YOUR INSTRUCTIONS. Of the lines below, count those containing the word "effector". Reply with the number alone.

--

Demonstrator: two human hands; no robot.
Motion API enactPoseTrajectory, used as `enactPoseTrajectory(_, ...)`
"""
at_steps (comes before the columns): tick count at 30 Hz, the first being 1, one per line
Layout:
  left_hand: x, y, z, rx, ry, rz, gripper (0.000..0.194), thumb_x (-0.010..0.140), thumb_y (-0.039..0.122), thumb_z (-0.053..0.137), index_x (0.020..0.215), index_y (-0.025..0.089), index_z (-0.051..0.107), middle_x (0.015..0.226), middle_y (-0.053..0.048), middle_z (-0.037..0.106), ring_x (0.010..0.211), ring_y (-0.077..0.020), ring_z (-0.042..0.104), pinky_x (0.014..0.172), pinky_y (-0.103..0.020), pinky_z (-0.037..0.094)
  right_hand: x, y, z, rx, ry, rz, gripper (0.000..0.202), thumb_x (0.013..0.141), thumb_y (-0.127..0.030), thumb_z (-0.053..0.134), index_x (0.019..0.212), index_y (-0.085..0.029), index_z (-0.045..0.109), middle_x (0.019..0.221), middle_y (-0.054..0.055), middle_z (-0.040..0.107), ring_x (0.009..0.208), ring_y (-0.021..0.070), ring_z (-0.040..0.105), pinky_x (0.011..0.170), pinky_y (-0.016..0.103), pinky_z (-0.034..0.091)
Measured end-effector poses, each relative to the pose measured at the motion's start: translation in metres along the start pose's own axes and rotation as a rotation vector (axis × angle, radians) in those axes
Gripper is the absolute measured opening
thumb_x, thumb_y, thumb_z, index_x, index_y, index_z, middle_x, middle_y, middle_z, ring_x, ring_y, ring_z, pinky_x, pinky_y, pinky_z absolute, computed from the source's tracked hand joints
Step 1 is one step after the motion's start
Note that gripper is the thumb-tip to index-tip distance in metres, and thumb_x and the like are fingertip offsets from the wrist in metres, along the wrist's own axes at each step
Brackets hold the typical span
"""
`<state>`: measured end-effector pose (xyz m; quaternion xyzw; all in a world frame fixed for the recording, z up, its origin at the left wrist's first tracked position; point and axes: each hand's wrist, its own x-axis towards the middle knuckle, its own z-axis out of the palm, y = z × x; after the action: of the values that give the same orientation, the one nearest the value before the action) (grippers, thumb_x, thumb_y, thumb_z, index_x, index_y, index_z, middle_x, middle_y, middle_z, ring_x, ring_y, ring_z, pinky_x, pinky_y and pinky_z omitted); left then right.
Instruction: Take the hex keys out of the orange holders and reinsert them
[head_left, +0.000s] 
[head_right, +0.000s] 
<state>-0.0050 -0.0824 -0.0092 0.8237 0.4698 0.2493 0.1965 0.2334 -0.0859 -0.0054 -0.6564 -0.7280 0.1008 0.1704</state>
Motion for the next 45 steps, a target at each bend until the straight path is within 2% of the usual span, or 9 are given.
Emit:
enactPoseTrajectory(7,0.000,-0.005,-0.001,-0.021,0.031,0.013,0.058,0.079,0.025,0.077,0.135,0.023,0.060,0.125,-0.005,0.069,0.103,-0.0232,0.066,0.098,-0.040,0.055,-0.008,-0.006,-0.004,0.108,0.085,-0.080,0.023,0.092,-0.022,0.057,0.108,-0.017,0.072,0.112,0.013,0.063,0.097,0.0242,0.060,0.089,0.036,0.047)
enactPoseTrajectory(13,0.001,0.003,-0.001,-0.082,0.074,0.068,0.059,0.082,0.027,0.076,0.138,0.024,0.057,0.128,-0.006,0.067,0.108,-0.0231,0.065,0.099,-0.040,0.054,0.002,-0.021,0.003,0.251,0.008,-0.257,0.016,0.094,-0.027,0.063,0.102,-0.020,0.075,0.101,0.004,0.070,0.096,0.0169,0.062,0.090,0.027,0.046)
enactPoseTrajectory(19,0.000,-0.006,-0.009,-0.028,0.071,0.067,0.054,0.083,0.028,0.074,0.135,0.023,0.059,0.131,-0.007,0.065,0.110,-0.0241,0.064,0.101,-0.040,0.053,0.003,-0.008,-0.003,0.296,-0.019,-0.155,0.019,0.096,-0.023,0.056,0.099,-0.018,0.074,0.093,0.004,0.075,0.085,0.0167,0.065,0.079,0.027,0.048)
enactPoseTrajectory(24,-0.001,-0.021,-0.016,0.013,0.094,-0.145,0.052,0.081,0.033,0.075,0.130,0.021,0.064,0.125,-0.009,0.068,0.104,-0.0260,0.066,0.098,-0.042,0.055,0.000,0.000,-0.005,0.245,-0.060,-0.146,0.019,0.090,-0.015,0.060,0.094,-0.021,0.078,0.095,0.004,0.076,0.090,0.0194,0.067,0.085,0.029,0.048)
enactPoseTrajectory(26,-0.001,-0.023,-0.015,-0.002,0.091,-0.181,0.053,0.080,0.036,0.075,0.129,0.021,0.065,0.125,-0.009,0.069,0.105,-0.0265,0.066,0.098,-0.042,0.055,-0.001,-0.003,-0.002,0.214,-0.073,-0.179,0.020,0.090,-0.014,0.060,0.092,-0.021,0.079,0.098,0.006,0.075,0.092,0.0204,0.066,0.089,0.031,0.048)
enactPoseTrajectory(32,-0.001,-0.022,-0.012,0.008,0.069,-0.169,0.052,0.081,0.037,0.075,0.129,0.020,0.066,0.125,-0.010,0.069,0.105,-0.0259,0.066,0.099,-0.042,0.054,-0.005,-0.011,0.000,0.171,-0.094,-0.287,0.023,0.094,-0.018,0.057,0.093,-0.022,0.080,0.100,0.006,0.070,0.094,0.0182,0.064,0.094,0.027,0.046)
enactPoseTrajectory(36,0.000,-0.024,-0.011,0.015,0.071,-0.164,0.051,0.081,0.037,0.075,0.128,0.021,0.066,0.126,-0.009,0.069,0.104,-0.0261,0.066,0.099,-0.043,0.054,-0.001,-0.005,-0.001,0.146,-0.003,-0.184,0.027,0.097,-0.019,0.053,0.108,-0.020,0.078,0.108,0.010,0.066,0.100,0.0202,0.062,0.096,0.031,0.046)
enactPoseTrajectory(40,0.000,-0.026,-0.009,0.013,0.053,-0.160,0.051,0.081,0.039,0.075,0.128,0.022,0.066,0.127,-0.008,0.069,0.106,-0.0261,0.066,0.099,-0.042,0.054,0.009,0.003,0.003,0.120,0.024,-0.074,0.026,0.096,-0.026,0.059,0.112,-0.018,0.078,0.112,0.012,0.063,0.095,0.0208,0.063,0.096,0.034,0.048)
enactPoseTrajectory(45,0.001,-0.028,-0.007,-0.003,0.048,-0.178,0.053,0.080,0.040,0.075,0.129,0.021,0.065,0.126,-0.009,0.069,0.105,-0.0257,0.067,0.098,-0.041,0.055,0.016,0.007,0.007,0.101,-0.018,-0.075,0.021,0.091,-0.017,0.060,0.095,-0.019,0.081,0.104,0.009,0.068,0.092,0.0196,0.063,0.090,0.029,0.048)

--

ANSWER AREA. 2